Your instructions: What you give back must match the data exactly, minus the pictures.

Data extract:

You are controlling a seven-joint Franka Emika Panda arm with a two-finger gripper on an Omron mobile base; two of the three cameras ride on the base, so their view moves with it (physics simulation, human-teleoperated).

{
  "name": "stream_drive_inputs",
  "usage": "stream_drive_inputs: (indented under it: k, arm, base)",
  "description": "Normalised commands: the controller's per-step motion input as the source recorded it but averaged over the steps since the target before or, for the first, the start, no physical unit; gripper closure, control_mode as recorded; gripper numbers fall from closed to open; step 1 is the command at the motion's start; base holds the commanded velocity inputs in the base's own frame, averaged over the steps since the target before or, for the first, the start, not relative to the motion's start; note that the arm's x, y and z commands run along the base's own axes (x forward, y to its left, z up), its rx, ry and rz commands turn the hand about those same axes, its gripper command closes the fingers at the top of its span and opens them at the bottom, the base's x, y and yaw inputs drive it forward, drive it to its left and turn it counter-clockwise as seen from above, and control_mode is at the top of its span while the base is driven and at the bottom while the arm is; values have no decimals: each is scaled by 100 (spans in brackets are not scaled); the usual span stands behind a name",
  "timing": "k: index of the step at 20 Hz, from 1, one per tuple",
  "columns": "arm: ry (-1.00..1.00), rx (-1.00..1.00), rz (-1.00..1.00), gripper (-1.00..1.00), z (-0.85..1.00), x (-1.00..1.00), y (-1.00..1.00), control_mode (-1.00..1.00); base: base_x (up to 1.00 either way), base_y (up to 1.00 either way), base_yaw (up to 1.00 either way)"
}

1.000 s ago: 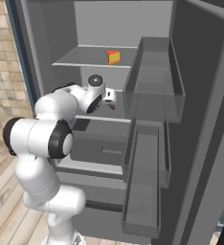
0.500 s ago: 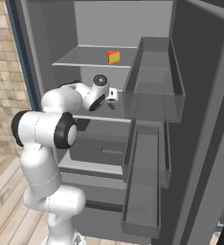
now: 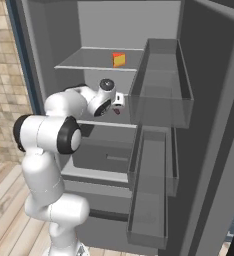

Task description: Retrieve the sausage and cheese from the fridge and place them on the cutting board on the counter.

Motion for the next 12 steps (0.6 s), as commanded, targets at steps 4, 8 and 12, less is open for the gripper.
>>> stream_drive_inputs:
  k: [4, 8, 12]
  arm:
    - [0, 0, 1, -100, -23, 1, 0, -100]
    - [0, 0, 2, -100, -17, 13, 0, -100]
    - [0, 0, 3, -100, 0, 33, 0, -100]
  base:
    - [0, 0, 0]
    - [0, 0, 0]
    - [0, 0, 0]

Response:
You are controlling a seven-joint Franka Emika Panda arm with a two-finger gripper on an Omron mobile base; two of the three cameras ride on the base, so their view moves with it (physics simulation, human-teleoperated).

{
  "name": "stream_drive_inputs",
  "usage": "stream_drive_inputs: (indented under it: k, arm, base)",
  "description": "Normalised commands: the controller's per-step motion input as the source recorded it but averaged over the steps since the target before or, for the first, the start, no physical unit; gripper closure, control_mode as recorded; gripper numbers fall from closed to open; step 1 is the command at the motion's start; base holds the commanded velocity inputs in the base's own frame, averaged over the steps since the target before or, for the first, the start, not relative to the motion's start; note that the arm's x, y and z commands run along the base's own axes (x forward, y to its left, z up), its rx, ry and rz commands turn the hand about those same axes, its gripper command closes the fingers at the top of its span and opens them at the bottom, the base's x, y and yaw inputs drive it forward, drive it to its left and turn it counter-clockwise as seen from above, and control_mode is at the top of its span while the base is driven and at the bottom while the arm is; values have no decimals: each is scaled by 100 (spans in brackets are not scaled); the usual span stands behind a name",
  "timing": "k: index of the step at 20 Hz, from 1, one per tuple",
  "columns": "arm: ry (-1.00..1.00), rx (-1.00..1.00), rz (-1.00..1.00), gripper (-1.00..1.00), z (-0.85..1.00), x (-1.00..1.00), y (-1.00..1.00), control_mode (-1.00..1.00); base: base_x (up to 1.00 either way), base_y (up to 1.00 either way), base_yaw (up to 1.00 either way)"
}

1.000 s ago: 
0.500 s ago: 
now: 

Task description: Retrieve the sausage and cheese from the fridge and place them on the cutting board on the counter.

Motion for the next 12 steps (0.6 s), as commanded, targets at steps 4, 8 and 12, less is open for the gripper.
>>> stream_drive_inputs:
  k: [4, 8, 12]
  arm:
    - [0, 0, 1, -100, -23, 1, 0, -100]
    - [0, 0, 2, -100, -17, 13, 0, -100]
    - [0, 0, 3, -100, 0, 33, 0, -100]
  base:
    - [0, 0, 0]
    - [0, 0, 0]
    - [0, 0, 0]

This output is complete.